A terceira razão apresentada, a de que os livros do Novo Testamento não pretendem ser relatos em primeira mão, é mais um problema para os historiadores do que para a existência ou não do nazareno. Escritos décadas após a morte do sujeito e baseados na tradição oral de uma população majoritariamente analfabeta, ela acaba se misturando com a quarta, a de que os evangelhos se contradizem entre si, e que também é frágil. As diferenças entre eles, afinal, não são tão grandes assim, se devendo principalmente aos ruídos na transmissão oral. Se não fosse a existência de tantos evangelhos apócrifos seria até admirável que sejam tão semelhantes (não, é mentira: aparentemente uns basearam-se nos outros); mas o fato é que essa é a narrativa selecionada pela Igreja, em um tempo em que a própria ideia de historiografia era bem diferente.
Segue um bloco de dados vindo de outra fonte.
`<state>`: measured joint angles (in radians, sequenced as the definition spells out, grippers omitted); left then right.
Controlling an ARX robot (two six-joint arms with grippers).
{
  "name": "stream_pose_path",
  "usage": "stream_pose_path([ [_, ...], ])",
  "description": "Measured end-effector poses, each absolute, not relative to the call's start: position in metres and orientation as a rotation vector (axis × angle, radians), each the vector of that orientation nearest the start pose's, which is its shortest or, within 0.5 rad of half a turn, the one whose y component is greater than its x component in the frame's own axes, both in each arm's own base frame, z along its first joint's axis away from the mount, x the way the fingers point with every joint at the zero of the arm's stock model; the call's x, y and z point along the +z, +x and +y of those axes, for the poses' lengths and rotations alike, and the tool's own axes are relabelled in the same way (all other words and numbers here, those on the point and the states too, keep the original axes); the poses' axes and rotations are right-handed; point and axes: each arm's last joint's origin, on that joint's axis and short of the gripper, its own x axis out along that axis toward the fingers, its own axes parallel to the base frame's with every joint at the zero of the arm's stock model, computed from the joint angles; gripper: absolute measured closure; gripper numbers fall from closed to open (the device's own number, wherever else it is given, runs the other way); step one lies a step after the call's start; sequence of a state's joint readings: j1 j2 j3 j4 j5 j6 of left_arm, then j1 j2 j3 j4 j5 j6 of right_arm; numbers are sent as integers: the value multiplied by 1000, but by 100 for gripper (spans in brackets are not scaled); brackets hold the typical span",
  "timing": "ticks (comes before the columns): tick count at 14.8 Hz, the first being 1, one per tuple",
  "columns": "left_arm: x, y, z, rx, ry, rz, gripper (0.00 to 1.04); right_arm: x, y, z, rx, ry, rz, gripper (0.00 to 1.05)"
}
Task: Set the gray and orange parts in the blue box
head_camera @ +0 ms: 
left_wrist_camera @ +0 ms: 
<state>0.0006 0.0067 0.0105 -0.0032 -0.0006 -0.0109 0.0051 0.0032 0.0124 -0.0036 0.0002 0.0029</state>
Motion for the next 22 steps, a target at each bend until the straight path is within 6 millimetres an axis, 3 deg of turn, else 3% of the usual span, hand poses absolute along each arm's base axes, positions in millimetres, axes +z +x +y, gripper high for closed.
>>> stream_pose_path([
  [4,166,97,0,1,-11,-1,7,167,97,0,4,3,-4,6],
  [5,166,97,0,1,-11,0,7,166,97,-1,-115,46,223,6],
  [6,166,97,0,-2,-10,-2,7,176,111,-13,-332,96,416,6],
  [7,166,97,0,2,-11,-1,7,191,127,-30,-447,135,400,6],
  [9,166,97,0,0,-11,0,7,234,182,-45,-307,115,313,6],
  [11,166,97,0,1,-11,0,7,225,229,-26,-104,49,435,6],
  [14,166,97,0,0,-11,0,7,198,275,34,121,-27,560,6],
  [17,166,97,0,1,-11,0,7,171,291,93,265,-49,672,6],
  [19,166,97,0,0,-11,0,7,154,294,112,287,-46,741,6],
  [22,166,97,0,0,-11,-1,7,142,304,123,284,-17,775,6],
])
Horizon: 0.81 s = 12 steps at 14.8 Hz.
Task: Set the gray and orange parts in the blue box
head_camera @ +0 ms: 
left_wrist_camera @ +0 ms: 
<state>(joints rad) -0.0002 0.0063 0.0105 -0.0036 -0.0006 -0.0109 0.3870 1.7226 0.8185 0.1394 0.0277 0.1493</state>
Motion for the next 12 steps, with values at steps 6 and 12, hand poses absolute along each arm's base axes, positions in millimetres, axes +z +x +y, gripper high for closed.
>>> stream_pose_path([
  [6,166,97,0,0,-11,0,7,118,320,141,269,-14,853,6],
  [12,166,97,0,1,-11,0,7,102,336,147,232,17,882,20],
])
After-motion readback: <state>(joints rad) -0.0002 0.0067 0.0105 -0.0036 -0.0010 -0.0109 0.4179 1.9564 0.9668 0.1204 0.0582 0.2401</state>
E finalmente a quinta: o tal Jesus histórico. O fato é que quem escreve livros sobre isso poderia muito bem escrever sobre o Abominável Homem das Neves ou sobre o Eldorado ou sobre a Fonte da Juventude, daria no mesmo. Esses autores fazem, no mínimo, um grande exercício de imaginação e conjecturas para justificar o que certamente já é sua tese inicial, juntando fragmentos históricos reais para validar, de alguma forma, a sua própria ideia de Jesus. Por isso, de acordo com o livro que você ler, o Jesus resultante pode ser um rabino, um zelote, um fariseu, um pacifista — ele é essencialmente o Jesus que você constrói, seu alter ego.
Sempre tive a impressão de que Yeshua ben Yosef, se existiu, era pouco mais que um maluco pregando algum tipo de mensagem apocalíptica nas praças da Judeia. Tempos de ocupação política e militar como aqueles são extremamente propícios para isso, e ele não devia ser o único. Provavelmente não era o mais influente ou respeitado enquanto vivo: o fato de ele precisar da bênção de João Batista para se legitimar indica que aquele que transformaram em seu primo era a verdadeira grande liderança religiosa popular da época, naquele espaço específico. Além disso, Josefo fala muito mais de João do que de Jesus.
E em verdade, em verdade vos digo: por alguma razão o sujeito foi crucificado. E as pessoas acharam injusta a crucificação, e Jesus se tornou maior na morte do que tinha sido em vida, e o seu nome circulou de boa em boca, e catalisou um sentimento de mal-estar e de inquietação que as gentes viviam naqueles dias. E aos poucos a sua lenda foi se criando; e novos milagres foram inventados, e a sua mensagem foi se consolidando, adaptada aos tempos e aos públicos; e Saulo de Tarso entendeu que era preciso uma ruptura com a tradição judaica e pregou aos gentios, e elementos romanos foram agregados para que Ele se tornasse o Deus e o Filho de Deus. Amém.